• **Task statement**:
Only one stretch of lines is wanted: the line with "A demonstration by" through the final line of the material. Restate it word for word, minus pictures.

• **Provided data**:
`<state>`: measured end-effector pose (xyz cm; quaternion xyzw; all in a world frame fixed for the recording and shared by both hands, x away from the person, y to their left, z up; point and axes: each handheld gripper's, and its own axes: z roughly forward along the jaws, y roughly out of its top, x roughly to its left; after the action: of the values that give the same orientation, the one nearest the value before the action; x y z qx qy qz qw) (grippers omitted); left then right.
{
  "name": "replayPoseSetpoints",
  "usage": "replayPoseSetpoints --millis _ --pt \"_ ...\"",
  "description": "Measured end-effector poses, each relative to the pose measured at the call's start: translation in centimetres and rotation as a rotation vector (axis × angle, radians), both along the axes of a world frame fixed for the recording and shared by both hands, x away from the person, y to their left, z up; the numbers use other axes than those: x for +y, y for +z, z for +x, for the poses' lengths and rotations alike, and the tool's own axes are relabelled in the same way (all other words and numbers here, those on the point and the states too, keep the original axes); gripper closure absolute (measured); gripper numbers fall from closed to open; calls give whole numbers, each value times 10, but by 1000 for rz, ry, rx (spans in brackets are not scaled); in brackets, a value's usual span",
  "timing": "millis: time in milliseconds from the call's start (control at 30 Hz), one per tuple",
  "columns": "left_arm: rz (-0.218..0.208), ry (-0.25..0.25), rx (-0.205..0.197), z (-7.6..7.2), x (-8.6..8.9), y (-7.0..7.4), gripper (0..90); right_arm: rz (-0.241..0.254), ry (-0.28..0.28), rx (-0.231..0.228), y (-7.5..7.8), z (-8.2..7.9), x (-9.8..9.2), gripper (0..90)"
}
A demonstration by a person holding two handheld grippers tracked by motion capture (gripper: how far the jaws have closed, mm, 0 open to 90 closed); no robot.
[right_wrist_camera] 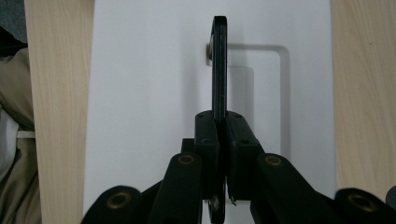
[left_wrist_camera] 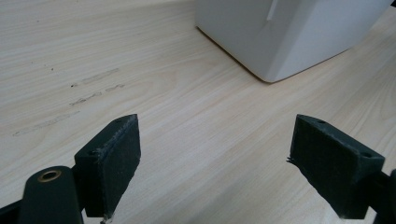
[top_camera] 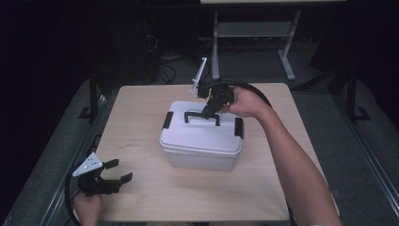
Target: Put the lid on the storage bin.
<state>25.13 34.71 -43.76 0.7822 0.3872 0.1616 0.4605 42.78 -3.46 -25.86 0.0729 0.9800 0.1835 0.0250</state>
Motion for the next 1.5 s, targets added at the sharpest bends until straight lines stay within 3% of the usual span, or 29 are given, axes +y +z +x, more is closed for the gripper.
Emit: replayPoseSetpoints --millis 300,967,1500 --pt "-1 -1 3 -1 -1 0 155 -1 14 6 -1 -5 1 844" --pt "-1 3 1 -1 1 0 156 0 1 10 -12 0 1 836" --pt "3 -1 2 -1 -1 0 155 24 -29 31 -9 -3 -11 719"
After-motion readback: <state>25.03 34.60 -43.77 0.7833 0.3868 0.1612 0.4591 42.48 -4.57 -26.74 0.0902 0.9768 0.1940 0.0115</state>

• **Your response**:
A demonstration by a person holding two handheld grippers tracked by motion capture (gripper: how far the jaws have closed, mm, 0 open to 90 closed); no robot.
[right_wrist_camera] 
[left_wrist_camera] 
[top_camera] 
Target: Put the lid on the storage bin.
<state>25.13 34.71 -43.76 0.7822 0.3872 0.1616 0.4605 42.78 -3.46 -25.86 0.0729 0.9800 0.1835 0.0250</state>
Motion for the next 1.5 s, targets added at the sharpest bends until straight lines stay within 3% of the usual span, or 29 are given, axes +y +z +x, more is closed for the gripper.
Emit: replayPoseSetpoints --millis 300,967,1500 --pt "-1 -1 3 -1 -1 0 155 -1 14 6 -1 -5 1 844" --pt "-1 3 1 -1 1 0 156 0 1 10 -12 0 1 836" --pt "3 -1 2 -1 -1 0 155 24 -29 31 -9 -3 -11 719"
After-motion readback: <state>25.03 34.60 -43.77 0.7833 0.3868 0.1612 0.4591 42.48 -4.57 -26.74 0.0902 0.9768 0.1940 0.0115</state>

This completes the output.